Javascript Memory Leaks and the Kendo Grid

Javascript is garbage collected but it can still leak memory. The majority of these leaks are caused by Javascript “hooks” into the DOM. There are numerous articles on the internet that provide Javascript memory leak patterns to avoid. Here is a real-world example that I encountered while working with Telerik’s Kendo Grid.

My implementation of the Kendo Grid has a 30 seconds refresh interval. When an interval elapses the Kendo Grid’s Datasource is refreshed from the web server and a dataBound() event handler is triggered. The dataBound() event handler creates elements for the newly fetched data and binds them to the DOM. In the dataBound() event handler we attach several event handlers to these newly created DOM elements. I use these event handlers to show dialogs and such when the user clicks on a cell in the Kendo Grid.

The memory leak occurs when the Kendo Grid is refreshed. On a refresh the Kendo Grid removes the elements from the DOM that were previously added during the last dataBound() invocation. Kendo does not dispose of these elements as expected. Specifically, the event handlers that were previously attached to these elements are not “told” that the elements were removed. This causes a memory leak because the event handlers are retained in memory indefinitely. Every refresh of the Kendo Grid causes another generation of these event handlers to be retained.

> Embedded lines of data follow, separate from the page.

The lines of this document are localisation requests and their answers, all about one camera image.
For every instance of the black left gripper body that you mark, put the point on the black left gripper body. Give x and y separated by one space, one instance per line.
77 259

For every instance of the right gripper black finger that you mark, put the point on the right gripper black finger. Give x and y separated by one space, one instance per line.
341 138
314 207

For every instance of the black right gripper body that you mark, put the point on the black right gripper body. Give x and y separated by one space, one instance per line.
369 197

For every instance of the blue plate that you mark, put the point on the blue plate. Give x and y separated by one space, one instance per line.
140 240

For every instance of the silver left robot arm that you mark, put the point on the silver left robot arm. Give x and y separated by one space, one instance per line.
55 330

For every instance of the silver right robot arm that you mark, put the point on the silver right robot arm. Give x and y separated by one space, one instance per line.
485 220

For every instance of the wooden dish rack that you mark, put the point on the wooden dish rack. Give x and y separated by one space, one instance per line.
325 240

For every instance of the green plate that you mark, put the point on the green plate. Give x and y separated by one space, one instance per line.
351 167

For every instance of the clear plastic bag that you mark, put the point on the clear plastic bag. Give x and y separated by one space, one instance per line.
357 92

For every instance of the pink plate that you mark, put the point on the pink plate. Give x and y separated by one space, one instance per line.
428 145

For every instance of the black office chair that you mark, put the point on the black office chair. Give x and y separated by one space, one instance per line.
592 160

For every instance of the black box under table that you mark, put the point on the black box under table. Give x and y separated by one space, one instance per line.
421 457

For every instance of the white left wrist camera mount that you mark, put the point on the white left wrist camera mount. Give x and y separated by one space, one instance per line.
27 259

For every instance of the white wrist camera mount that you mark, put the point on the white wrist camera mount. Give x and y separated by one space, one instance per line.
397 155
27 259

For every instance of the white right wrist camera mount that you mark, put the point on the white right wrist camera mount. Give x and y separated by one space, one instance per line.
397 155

Fortunately, fixing the leak is easy. You just need to detach every event handler prior to removing the DOM element to which it is bound. Wen using the Kendo Grid you want to attach your event handlers in the dataBound() event. You want to detach your event handlers in the dataBinding() event. If you use JQuery’s .on() to attach an event handler ( this includes .click(), change(), etc…) you need to use .off() to detach it. If you use JQuery’s .bind() to attach an event handler you need to use .unbind() to detach it.

I’ve created a couple of examples to demonstrate the before and after effects of properly handling this memory leak. The initial source code is taken directly from Kendo’s Demo Site. I have attached a .click() event handler in the Kendo Grid’s dataBound() event handler. The .click() event simply displays an alert pop-up whenever a user clicks on a cell in the table. This is the jsFiddle portraying the memory leak. If I detach the .click() event handler in the Kendo Grid’s dataBinding() event handler the memory leak disappears. This is a jsFiddle with the “fix” applied.

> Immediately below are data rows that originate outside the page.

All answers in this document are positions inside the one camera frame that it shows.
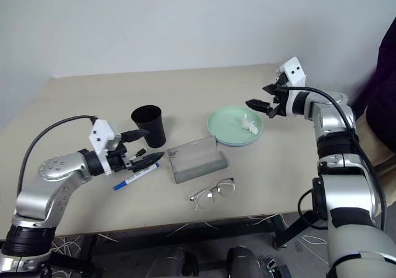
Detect clear frame eyeglasses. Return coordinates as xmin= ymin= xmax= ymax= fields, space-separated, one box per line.
xmin=189 ymin=177 xmax=237 ymax=211

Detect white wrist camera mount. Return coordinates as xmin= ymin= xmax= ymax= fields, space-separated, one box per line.
xmin=88 ymin=119 xmax=123 ymax=176
xmin=275 ymin=56 xmax=307 ymax=116

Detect crumpled white paper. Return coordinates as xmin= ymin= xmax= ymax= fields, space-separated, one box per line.
xmin=239 ymin=113 xmax=258 ymax=135

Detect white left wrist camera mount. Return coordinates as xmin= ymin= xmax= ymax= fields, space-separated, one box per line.
xmin=88 ymin=119 xmax=123 ymax=176

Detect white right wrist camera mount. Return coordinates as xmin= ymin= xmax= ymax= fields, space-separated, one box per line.
xmin=275 ymin=56 xmax=307 ymax=116

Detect black metal table frame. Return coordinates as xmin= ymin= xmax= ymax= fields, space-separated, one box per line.
xmin=49 ymin=211 xmax=319 ymax=278

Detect dark rounded shape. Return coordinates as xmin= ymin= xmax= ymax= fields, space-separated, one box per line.
xmin=145 ymin=246 xmax=199 ymax=278
xmin=227 ymin=245 xmax=264 ymax=278

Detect mint green plate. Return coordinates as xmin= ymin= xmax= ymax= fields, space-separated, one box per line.
xmin=207 ymin=105 xmax=265 ymax=148

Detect blue capped white marker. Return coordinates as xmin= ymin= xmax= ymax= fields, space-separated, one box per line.
xmin=113 ymin=162 xmax=161 ymax=191

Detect grey open glasses case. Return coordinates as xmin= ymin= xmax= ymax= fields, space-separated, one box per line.
xmin=166 ymin=136 xmax=229 ymax=185

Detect light wooden furniture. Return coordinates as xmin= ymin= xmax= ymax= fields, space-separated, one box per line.
xmin=355 ymin=106 xmax=396 ymax=204

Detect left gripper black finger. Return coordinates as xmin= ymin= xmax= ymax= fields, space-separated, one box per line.
xmin=119 ymin=129 xmax=150 ymax=144
xmin=126 ymin=152 xmax=165 ymax=172

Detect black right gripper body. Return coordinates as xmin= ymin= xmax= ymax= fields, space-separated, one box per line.
xmin=268 ymin=73 xmax=290 ymax=119

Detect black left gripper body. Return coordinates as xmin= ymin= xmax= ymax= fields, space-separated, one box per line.
xmin=106 ymin=142 xmax=135 ymax=173

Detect black plastic cup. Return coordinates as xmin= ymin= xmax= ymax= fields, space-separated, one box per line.
xmin=131 ymin=105 xmax=167 ymax=149

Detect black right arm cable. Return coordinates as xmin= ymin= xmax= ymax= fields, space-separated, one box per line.
xmin=280 ymin=86 xmax=387 ymax=232

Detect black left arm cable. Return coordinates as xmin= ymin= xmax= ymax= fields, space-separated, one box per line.
xmin=17 ymin=115 xmax=99 ymax=195

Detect person in dark purple clothes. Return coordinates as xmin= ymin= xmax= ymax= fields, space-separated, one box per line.
xmin=352 ymin=20 xmax=396 ymax=155

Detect black capped marker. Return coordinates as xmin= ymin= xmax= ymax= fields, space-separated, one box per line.
xmin=131 ymin=147 xmax=147 ymax=161

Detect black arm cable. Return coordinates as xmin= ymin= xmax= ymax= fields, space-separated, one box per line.
xmin=17 ymin=115 xmax=99 ymax=195
xmin=280 ymin=86 xmax=387 ymax=232

This is the memory footprint of each jsFiddle over a 20 minute period. The green line portrays the memory leak. The red line portrays the “fix”. The memory leakage is around 100-200 kb every 10 minutes.

Memory Leak (Before and After)

For a long-running single-page application this is not good. Moving forward I now make memory profiling part of my testing regime. Please let me know if you have any questions.

Notes

  1. The JQuery .empty() function is supposed to recursively remove all child elements as well as detach all event handlers. I have not looked at the Kendo Grid source code. However, if .empty() were being called to dispose of obsolete elements upon a Datasource refresh I would expect this memory leak to not occur.